Every entry below, first to last, should be restated word for word.
(Excerpted records)
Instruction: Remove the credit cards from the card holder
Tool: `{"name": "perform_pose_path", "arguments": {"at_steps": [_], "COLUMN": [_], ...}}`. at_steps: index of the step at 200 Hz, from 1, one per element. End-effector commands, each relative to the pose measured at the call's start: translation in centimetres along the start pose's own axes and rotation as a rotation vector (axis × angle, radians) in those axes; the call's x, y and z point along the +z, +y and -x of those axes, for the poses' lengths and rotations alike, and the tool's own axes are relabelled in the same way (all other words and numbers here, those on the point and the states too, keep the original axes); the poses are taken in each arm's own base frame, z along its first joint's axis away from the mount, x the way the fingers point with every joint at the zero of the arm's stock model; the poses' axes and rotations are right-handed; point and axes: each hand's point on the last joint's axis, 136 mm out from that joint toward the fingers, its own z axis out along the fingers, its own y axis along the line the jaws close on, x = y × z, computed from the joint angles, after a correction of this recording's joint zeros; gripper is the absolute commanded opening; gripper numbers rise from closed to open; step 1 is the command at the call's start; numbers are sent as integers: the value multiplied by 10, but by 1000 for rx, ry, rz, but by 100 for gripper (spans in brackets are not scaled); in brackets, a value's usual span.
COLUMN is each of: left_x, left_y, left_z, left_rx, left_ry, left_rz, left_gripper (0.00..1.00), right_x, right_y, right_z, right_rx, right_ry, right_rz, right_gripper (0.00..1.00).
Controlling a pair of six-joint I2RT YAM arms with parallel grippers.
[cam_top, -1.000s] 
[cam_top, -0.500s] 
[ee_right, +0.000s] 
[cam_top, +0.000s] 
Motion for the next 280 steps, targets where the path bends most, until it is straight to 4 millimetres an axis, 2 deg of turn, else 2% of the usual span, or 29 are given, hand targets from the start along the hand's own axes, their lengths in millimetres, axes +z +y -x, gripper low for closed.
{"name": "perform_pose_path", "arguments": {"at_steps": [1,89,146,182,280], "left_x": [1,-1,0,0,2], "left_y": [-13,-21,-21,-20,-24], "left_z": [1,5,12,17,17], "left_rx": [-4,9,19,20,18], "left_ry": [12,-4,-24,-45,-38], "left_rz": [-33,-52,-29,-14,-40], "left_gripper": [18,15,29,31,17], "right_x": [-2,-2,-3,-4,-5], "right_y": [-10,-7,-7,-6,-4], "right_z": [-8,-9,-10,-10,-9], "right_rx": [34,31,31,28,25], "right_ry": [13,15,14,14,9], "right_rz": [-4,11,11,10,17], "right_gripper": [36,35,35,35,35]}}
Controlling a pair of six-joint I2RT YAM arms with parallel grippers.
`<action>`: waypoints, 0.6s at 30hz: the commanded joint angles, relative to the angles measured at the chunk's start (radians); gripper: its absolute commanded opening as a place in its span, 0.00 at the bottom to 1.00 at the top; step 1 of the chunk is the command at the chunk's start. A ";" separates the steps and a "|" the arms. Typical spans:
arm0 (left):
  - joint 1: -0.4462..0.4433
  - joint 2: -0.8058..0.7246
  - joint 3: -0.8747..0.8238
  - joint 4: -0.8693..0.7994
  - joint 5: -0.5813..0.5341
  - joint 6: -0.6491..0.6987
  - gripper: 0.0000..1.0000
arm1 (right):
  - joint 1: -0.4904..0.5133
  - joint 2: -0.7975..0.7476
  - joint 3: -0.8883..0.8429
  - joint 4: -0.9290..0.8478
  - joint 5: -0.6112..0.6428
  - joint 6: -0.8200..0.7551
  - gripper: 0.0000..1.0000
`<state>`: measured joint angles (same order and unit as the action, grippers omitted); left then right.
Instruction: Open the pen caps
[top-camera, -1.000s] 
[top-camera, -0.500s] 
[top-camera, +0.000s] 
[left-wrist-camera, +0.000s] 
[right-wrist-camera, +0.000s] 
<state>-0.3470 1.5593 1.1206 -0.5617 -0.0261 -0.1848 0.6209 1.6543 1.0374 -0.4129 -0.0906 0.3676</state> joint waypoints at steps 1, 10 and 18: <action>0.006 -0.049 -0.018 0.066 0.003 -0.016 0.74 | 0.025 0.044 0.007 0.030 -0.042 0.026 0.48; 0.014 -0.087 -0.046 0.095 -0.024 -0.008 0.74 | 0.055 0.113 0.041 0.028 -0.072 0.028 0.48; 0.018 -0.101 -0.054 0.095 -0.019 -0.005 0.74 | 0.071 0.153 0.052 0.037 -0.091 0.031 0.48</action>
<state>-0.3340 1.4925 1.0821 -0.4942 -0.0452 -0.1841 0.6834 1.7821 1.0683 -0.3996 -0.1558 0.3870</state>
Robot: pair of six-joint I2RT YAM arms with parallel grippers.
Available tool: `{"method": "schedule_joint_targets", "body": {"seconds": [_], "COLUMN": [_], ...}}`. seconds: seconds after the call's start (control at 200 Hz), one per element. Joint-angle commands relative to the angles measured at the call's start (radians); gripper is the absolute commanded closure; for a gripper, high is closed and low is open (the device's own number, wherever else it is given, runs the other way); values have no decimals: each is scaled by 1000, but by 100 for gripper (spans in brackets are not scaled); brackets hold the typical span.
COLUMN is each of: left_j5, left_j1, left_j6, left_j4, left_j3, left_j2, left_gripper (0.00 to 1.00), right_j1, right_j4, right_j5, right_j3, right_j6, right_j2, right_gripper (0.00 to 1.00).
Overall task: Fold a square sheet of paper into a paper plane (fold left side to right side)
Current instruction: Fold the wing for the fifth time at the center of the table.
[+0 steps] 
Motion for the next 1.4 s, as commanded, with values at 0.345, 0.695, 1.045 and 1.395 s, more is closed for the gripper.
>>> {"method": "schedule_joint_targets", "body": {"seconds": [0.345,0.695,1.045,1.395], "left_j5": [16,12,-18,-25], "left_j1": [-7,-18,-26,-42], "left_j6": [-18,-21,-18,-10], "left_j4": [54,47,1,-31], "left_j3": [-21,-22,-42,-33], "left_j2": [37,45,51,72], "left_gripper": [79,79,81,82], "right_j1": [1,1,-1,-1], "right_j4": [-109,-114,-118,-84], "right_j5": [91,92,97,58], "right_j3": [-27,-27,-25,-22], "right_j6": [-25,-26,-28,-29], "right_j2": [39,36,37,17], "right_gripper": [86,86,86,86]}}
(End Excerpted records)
▸ **Solution below**
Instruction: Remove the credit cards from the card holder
Tool: `{"name": "perform_pose_path", "arguments": {"at_steps": [_], "COLUMN": [_], ...}}`. at_steps: index of the step at 200 Hz, from 1, one per element. End-effector commands, each relative to the pose measured at the call's start: translation in centimetres along the start pose's own axes and rotation as a rotation vector (axis × angle, radians) in those axes; the call's x, y and z point along the +z, +y and -x of those axes, for the poses' lengths and rotations alike, and the tool's own axes are relabelled in the same way (all other words and numbers here, those on the point and the states too, keep the original axes); the poses are taken in each arm's own base frame, z along its first joint's axis away from the mount, x the way the fingers point with every joint at the zero of the arm's stock model; the poses' axes and rotations are right-handed; point and axes: each hand's point on the last joint's axis, 136 mm out from that joint toward the fingers, its own z axis out along the fingers, its own y axis along the line the jaws close on, x = y × z, computed from the joint angles, after a correction of this recording's joint zeros; gripper is the absolute commanded opening; gripper numbers rise from closed to open; step 1 is the command at the call's start; numbers are sent as integers: the value multiplied by 10, but by 1000 for rx, ry, rz, but by 100 for gripper (spans in brackets are not scaled); in brackets, a value's usual span.
COLUMN is each of: left_x, left_y, left_z, left_rx, left_ry, left_rz, left_gripper (0.00..1.00), right_x, right_y, right_z, right_rx, right_ry, right_rz, right_gripper (0.00..1.00).
Controlling a pair of six-joint I2RT YAM arms with parallel grippers.
[cam_top, -1.000s] 
[cam_top, -0.500s] 
[ee_right, +0.000s] 
[cam_top, +0.000s] 
Motion for the next 280 steps, targets where the path bends most, until it is straight to 4 millimetres an axis, 2 deg of turn, else 2% of the usual span, or 29 are given, hand targets from the start along the hand's own axes, their lengths in millimetres, axes +z +y -x, gripper low for closed.
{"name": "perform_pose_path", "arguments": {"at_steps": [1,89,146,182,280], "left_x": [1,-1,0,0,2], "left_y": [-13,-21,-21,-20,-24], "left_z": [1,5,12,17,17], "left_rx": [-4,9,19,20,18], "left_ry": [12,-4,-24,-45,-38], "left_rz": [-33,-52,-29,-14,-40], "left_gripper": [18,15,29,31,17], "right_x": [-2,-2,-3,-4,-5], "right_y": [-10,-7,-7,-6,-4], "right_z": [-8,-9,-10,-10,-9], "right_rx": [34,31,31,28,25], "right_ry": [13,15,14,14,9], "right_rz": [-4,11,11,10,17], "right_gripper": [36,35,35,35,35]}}
Controlling a pair of six-joint I2RT YAM arms with parallel grippers.
`<action>`: waypoints, 0.6s at 30hz: the commanded joint angles, relative to the angles measured at the chunk's start (radians); gripper: its absolute commanded opening as a place in its span, 0.00 at the bottom to 1.00 at the top; step 1 of the chunk is the command at the chunk's start. A ";" separates the steps and a "|" the arms. Typical spans:
arm0 (left):
  - joint 1: -0.4462..0.4433
  - joint 2: -0.8058..0.7246
  - joint 3: -0.8747..0.8238
  - joint 4: -0.8693..0.7994
  - joint 5: -0.5813..0.5341
  - joint 6: -0.6491..0.6987
  - gripper: 0.0000..1.0000
arm1 (right):
  - joint 1: -0.4904..0.5133
  - joint 2: -0.7975..0.7476
  - joint 3: -0.8883..0.8429
  - joint 4: -0.9290..0.8478
  - joint 5: -0.6112..0.6428
  - joint 6: -0.8200..0.7551
  - gripper: 0.0000..1.0000
`<state>`: measured joint angles (same order and unit as the action, grippers omitted); left then right.
Instruction: Open the pen caps
[top-camera, -1.000s] 
[top-camera, -0.500s] 
[top-camera, +0.000s] 
[left-wrist-camera, +0.000s] 
[right-wrist-camera, +0.000s] 
<state>-0.3470 1.5593 1.1206 -0.5617 -0.0261 -0.1848 0.6209 1.6543 1.0374 -0.4129 -0.0906 0.3676</state> joint waypoints at steps 1, 10 and 18: <action>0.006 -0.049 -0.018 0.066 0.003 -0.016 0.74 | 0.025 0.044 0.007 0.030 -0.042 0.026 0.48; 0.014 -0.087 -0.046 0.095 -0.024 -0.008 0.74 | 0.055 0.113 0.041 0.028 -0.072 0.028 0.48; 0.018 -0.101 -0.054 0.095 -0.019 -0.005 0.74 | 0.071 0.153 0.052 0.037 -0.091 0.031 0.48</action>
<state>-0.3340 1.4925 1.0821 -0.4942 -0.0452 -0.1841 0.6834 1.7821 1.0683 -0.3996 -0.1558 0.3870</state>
Robot: pair of six-joint I2RT YAM arms with parallel grippers.
Available tool: `{"method": "schedule_joint_targets", "body": {"seconds": [_], "COLUMN": [_], ...}}`. seconds: seconds after the call's start (control at 200 Hz), one per element. Joint-angle commands relative to the angles measured at the call's start (radians); gripper is the absolute commanded closure; for a gripper, high is closed and low is open (the device's own number, wherever else it is given, runs the other way); values have no decimals: each is scaled by 1000, but by 100 for gripper (spans in brackets are not scaled); brackets hold the typical span.
COLUMN is each of: left_j5, left_j1, left_j6, left_j4, left_j3, left_j2, left_gripper (0.00 to 1.00), right_j1, right_j4, right_j5, right_j3, right_j6, right_j2, right_gripper (0.00 to 1.00).
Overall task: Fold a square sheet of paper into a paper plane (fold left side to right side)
Current instruction: Fold the wing for the fifth time at the center of the table.
[+0 steps] 
Motion for the next 1.4 s, as commanded, with values at 0.345, 0.695, 1.045 and 1.395 s, more is closed for the gripper.
>>> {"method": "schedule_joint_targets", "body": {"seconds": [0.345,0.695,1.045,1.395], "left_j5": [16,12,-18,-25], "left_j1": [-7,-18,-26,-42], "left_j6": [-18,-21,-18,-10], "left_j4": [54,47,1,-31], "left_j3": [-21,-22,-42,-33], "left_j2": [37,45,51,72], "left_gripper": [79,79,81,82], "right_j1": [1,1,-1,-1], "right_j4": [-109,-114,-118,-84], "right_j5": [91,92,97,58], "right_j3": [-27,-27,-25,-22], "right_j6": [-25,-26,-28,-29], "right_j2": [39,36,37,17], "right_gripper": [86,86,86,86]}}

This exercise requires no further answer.